Unless you're suffering a severe attack of compassion-fatigue, you'll know that famine is with us again, and this time it's happening right here on my doorstep, in southern Africa. Food stocks officially ran out in Zambia last Thursday, much to the admitted surprise of our vice-president, the Honourable Enoch Kavindele, who said rather plaintively that the government had thought the stocks would last a little longer, but they hadn't. Shame. 

Help is at hand. The United States and Canada have offered Zambia several zillion tons of food for free. But wait just one cassava-picking minute - there's a snag. Yes, they're offering us maize. Yes, that's what we need. But ...it's genetically modified maize!

Ha! Oh no, you don't, Uncle Sammy! Some of our politicians are sharp enough to realise that GM food is, of course, part of a cunning neocolonialist plot to destabilise decent African countries by weakening our physical condition, robbing us of our manhood and making the potholes in the road even deeper and more numerous.
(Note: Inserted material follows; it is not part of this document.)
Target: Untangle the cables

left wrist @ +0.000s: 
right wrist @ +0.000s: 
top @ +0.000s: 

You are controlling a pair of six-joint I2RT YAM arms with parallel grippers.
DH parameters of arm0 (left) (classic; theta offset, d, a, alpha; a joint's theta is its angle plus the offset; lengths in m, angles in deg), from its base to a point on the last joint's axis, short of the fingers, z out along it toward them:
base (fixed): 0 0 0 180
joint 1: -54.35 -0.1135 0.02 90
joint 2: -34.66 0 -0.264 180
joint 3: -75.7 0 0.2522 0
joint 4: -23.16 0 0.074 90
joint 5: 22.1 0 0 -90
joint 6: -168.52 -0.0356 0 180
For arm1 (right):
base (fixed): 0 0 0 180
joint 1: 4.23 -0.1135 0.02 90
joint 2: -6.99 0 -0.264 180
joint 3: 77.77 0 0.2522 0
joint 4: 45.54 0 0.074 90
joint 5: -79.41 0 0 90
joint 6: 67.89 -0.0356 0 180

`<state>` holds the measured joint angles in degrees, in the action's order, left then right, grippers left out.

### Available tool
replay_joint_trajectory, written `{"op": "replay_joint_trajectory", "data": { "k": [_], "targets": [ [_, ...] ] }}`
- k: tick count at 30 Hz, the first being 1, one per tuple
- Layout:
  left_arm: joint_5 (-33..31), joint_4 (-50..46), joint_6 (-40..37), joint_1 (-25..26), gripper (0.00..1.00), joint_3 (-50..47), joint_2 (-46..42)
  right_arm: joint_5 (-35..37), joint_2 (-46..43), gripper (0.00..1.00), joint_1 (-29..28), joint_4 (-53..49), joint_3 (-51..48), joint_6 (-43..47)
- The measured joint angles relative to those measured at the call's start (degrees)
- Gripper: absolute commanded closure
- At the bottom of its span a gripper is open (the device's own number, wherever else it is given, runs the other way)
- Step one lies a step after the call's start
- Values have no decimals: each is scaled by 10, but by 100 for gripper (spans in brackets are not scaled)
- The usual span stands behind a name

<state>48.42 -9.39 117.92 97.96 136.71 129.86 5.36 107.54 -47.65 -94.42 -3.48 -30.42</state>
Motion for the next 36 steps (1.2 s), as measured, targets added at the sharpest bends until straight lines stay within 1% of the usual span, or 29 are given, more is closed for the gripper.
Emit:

Our redoubtable President, Levy Mwanawasa, has refused to allow this maize to be distributed to the starving until he can be sure that it's safe. No doubt he's seen the video footage of protests against GM food in the UK. Two or three hundred muzungus in green anoraks trampling over fields in Norfolk can't be wrong, can they?

Instead he's called a conference to debate the issue. This conference is taking place as I write, in our splendid Mulungushi International Conference Centre, where delegates will undoubtedly be provided with mid-morning coffee and biccies, lunch, mid-afternoon tea and biccies, and din-dins.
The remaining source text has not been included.